From this part of the population which with more or less reason is labeled as white (and that designation gives credit to its Euro-origin), the families of mixed race are closer to white.

Cafuso right

Then there are the Cafusos, mostly mixed with indian blood, whereas, in the most distant inhabited and more civilized province of Pernambuco, these Naturals call themselves Sons of The Earth. They live scattered around the city and in the small villages to the north of the capital, on the island of Marajo and on the banks of the Para river. Finally, the Blacks and the Indians form the lowest class of the population. These people are free; however, as the language indicates, they are not sophisticated, but only the meek, remainders of the former population; they are the indigenous people living among immigrants. These two last races, forming a large class of the people in the province of Para, live a civilized, though undisciplined life, without instruction or religion and only earn for their few needs, which appear to be, mainly the sugar cane candy, rum and women. The waters full of fish, the little piece of fertile land around their hut give them the necessities, without much effort. So careless of the time, the half-civilized man eludes himself in this life, whose higher aspirations he will never know.

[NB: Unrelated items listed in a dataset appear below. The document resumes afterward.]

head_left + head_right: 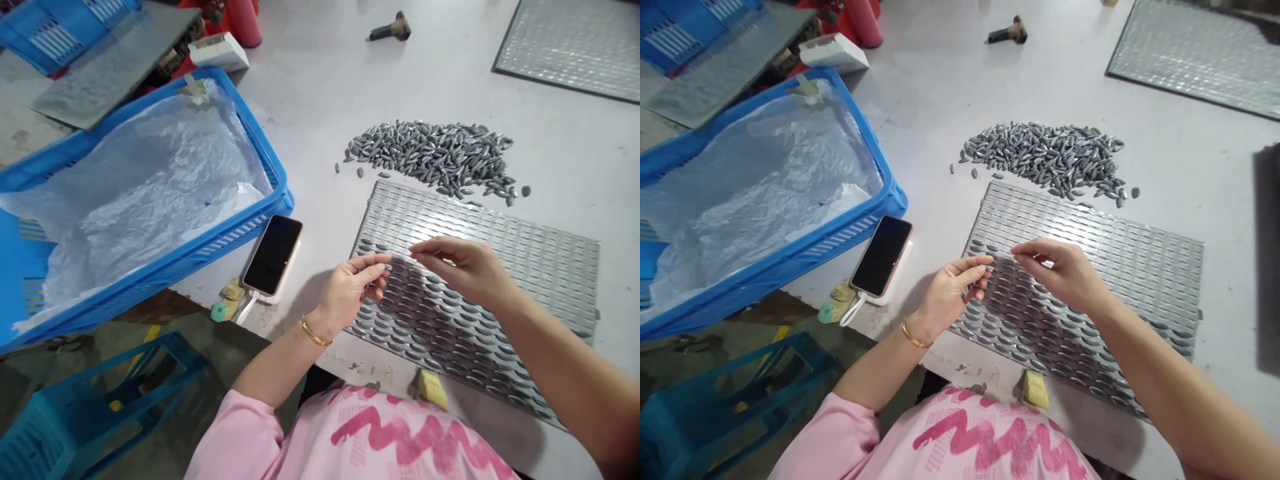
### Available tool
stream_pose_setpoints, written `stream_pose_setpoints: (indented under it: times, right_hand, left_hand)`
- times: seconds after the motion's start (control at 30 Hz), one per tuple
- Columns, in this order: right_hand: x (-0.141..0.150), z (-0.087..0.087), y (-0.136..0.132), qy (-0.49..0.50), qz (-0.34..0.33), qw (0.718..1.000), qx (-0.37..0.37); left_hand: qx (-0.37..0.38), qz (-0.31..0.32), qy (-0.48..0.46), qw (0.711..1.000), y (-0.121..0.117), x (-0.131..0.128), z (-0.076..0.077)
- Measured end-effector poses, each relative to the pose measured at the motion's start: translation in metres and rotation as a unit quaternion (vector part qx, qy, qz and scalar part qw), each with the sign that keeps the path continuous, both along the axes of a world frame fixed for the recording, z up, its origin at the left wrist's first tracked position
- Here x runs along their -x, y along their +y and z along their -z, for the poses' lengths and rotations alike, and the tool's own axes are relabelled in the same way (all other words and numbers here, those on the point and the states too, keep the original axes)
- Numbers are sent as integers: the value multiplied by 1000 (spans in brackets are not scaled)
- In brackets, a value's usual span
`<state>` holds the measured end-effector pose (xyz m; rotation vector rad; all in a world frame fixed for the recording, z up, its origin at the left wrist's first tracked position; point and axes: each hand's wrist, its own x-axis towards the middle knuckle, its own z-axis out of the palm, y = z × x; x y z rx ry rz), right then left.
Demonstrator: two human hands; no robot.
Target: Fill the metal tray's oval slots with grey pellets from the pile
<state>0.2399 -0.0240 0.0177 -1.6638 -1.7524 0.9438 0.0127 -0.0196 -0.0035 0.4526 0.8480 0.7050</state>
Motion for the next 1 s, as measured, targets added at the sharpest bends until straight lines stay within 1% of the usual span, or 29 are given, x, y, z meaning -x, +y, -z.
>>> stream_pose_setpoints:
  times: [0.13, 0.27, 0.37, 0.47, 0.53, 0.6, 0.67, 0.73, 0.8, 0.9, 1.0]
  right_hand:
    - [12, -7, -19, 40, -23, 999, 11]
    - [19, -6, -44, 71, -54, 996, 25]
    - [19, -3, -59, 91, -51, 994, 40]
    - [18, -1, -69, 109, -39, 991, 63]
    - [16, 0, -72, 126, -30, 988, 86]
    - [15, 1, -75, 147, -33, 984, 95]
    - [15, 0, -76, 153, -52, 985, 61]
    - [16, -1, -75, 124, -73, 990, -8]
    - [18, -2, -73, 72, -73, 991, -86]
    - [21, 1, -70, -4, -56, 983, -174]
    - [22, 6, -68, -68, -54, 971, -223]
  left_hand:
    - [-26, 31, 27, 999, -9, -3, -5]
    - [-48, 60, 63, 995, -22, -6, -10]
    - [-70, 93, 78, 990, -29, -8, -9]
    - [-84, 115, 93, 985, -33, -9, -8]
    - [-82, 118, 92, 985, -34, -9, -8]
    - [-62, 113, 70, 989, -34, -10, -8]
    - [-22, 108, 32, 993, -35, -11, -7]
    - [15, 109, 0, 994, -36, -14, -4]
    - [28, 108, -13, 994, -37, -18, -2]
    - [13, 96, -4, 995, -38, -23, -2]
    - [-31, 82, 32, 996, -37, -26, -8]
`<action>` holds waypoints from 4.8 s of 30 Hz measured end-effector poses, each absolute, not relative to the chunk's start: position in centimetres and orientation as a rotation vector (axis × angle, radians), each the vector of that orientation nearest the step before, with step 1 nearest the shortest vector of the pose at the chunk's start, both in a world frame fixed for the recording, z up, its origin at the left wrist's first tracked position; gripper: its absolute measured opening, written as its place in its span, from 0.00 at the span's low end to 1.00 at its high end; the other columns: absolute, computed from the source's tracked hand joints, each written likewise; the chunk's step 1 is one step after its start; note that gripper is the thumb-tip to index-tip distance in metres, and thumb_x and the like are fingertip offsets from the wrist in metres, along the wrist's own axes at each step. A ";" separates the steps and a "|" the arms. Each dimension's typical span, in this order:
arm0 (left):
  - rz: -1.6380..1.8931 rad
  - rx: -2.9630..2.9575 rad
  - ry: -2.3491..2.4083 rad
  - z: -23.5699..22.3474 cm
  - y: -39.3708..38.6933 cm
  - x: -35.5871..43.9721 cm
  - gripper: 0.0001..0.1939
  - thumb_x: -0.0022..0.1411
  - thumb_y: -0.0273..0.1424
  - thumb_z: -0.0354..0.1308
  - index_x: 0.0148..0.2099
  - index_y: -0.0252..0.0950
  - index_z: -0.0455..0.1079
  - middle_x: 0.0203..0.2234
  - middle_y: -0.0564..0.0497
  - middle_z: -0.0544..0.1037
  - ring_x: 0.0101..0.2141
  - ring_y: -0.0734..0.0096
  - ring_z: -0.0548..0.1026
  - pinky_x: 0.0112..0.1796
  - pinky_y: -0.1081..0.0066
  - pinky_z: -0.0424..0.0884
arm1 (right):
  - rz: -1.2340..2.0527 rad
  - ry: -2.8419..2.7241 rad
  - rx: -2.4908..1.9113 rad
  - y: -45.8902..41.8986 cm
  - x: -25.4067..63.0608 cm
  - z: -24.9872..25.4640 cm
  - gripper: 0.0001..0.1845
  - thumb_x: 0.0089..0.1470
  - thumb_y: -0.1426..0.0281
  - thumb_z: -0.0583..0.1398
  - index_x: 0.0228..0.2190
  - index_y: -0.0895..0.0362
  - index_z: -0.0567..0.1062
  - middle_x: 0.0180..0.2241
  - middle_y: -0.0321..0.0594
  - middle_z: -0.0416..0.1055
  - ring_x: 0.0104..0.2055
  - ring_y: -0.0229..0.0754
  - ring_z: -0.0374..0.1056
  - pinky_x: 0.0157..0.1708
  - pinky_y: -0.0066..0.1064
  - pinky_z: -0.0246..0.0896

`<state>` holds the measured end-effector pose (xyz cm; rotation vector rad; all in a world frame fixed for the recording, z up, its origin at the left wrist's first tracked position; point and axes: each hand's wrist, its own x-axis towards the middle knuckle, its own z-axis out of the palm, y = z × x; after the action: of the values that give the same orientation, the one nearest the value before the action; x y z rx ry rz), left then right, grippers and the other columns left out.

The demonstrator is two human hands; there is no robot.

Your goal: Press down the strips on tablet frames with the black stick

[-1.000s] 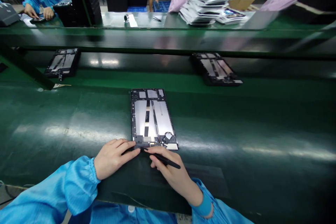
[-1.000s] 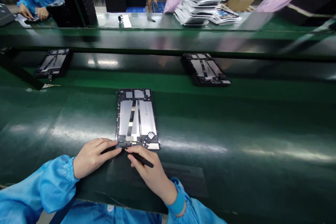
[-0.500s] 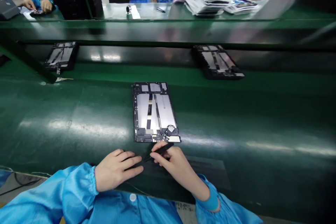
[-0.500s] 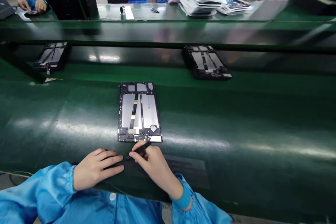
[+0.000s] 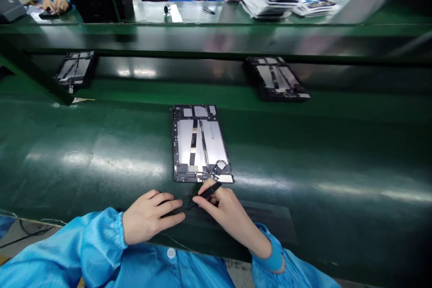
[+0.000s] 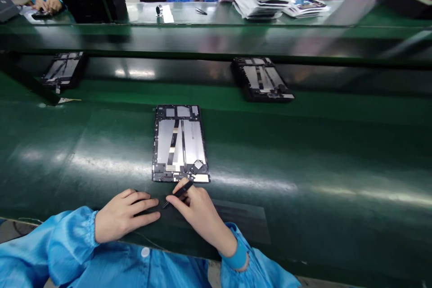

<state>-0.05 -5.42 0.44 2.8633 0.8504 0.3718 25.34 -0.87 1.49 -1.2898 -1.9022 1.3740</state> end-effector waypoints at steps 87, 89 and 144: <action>0.531 2.899 1.102 1.0 -1.4 0.2 0.18 0.72 0.23 0.46 0.61 0.36 0.63 0.48 0.45 0.73 0.47 0.63 0.71 0.43 0.65 0.72 | 1.509 -1.604 -1.252 5.3 26.8 2.5 0.11 0.60 0.61 0.62 0.31 0.54 0.70 0.26 0.35 0.71 0.29 0.45 0.73 0.24 0.29 0.64; 0.559 2.896 1.098 0.9 -1.4 0.3 0.18 0.72 0.23 0.46 0.60 0.35 0.64 0.48 0.45 0.73 0.47 0.63 0.71 0.43 0.66 0.71 | 1.524 -1.583 -1.253 5.3 26.8 2.4 0.12 0.60 0.61 0.62 0.31 0.54 0.69 0.26 0.36 0.71 0.30 0.46 0.74 0.23 0.29 0.65; 0.591 3.024 1.444 -0.5 4.8 -0.4 0.18 0.70 0.34 0.55 0.59 0.37 0.66 0.42 0.45 0.76 0.36 0.65 0.73 0.37 0.65 0.66 | 1.387 -1.260 -1.077 11.6 18.7 0.3 0.31 0.58 0.42 0.55 0.37 0.58 0.76 0.28 0.44 0.77 0.34 0.49 0.76 0.38 0.36 0.72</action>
<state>-0.37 4.79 -0.52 3.0242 1.4440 0.5906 18.66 11.60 0.26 -1.0768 -1.2596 1.3872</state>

It is evident that this kind of patriarchal life values comfort and the bourgeois life, so slowly there could be progress towards higher civil development. In the simplicity, ingenuity and isolation of these families, little is felt of the greatest theme of Civilization : the protection of the law. The father of the family has no notion of the State and his obligations to the State.The life in the capital, the cost of Administration and justice, the rules, the diplomatic obligations of the State, are things for him unknown, and the taxes charged by the government for these purposes seem to him nonsense. Each fee or any other official contribution, he considers to be oppressive. Every opportunity to dodge them seems fair and excusable. To him, to join the army or the police, seems like slavery, from which he flees.